Proposals to shut down all commerce for a year were viewed to be too extreme. The Act allowed government to detain anyone infected in specially-created ‘pest-houses’. Anyone who escaped was judged ‘guilty of Felony, and shall suffer Death as a Felon without Benefit of Clergy’. Any infected towns or cities could have trenches dug entirely around them to ‘cut off the Communication between such infected City, Town, or Place, and the Rest of the Country’. Anyone who illegally crossed the trenches would also be guilty of a felony and put to death.  

These measures shocked some politicians, and they lodged a great number of protests and complaints. This treatment of British subjects was, the politicians argued, ‘unknown to our excellent constitution, inconsistent with the lenity of our free government’. Worse still, they argued, the government’s measures seem to have been ‘copied from the arbitrary government of France’. 

The debates in Parliament continued, but the law wasn’t changed. The 1721 Act was never tested; the plague that had hit France did not arrive in Britain. British politicians’ fear of plague infecting great swathes of the country didn’t, however, vanish; the 1721 Act was updated and expanded numerous times (in 1743, in 1788 and in 1831). It wasn’t until 1896 that the 1721 Act was replaced by the Public Health Act (1896).  

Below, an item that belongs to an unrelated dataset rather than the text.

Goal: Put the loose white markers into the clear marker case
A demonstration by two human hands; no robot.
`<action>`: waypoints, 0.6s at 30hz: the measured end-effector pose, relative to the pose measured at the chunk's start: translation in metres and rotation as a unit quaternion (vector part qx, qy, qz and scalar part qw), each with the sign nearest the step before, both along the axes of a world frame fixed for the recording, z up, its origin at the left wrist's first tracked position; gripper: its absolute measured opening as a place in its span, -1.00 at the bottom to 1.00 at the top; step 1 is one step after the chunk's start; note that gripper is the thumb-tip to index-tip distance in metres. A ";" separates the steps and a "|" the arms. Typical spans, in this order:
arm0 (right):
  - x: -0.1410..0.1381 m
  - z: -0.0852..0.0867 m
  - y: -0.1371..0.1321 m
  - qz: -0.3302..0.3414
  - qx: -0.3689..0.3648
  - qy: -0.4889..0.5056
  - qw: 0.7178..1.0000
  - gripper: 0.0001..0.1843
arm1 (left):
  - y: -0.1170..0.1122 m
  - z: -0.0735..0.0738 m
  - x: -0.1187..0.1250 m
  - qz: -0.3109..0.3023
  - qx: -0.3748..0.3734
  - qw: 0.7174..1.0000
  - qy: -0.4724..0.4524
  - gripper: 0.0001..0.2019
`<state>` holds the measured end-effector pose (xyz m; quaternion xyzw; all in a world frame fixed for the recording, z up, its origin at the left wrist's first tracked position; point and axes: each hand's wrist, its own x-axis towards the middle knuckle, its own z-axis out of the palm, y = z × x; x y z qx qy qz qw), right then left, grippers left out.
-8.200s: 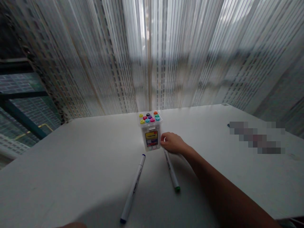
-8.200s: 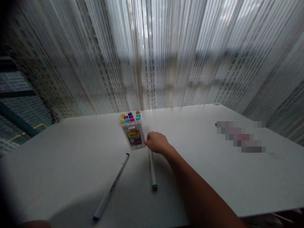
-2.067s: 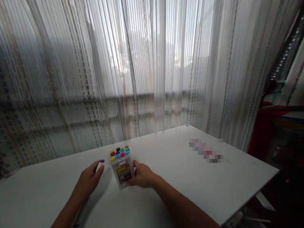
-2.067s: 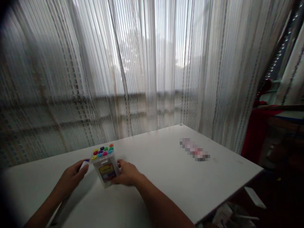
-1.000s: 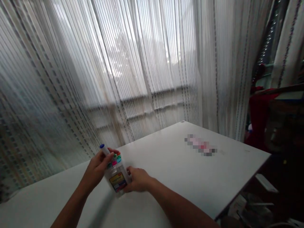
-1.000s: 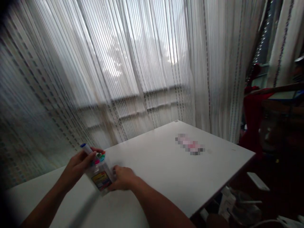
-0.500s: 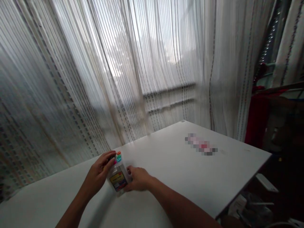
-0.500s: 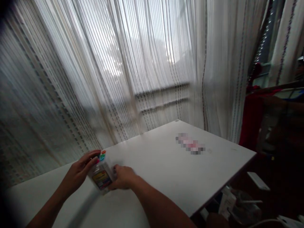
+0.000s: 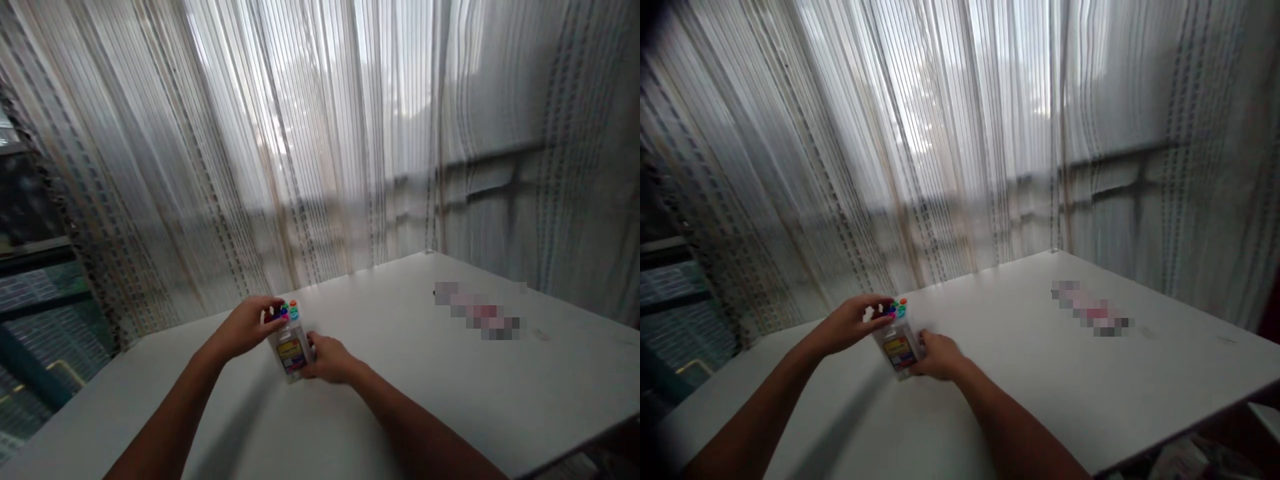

While we thankfully no longer put people sick with Coronavirus to death for travelling, a number of the provisions of the 1721 Act are still adopted now. We’ve closed ports; we’ve restricted movement; we’ve isolated people known to be carrying the virus. In the words of the 1721 Act: ‘some further provisions are necessary to be made, in case it should please Almighty God to permit these kingdoms to be afflicted with the plague; for remedy thereof; be it enacted. Which is right’. 

 While the current times and current crisis feels entirely unprecedented, we have in the history of the British Parliament a document of how previous governments have – successfully or not – tried to deal with similar emergencies. While the 1721 Act thankfully never needed to be put into practice, the debates around the extent to which government can and should control the day-to-day lives of the people to limit a national health emergency remain across the centuries.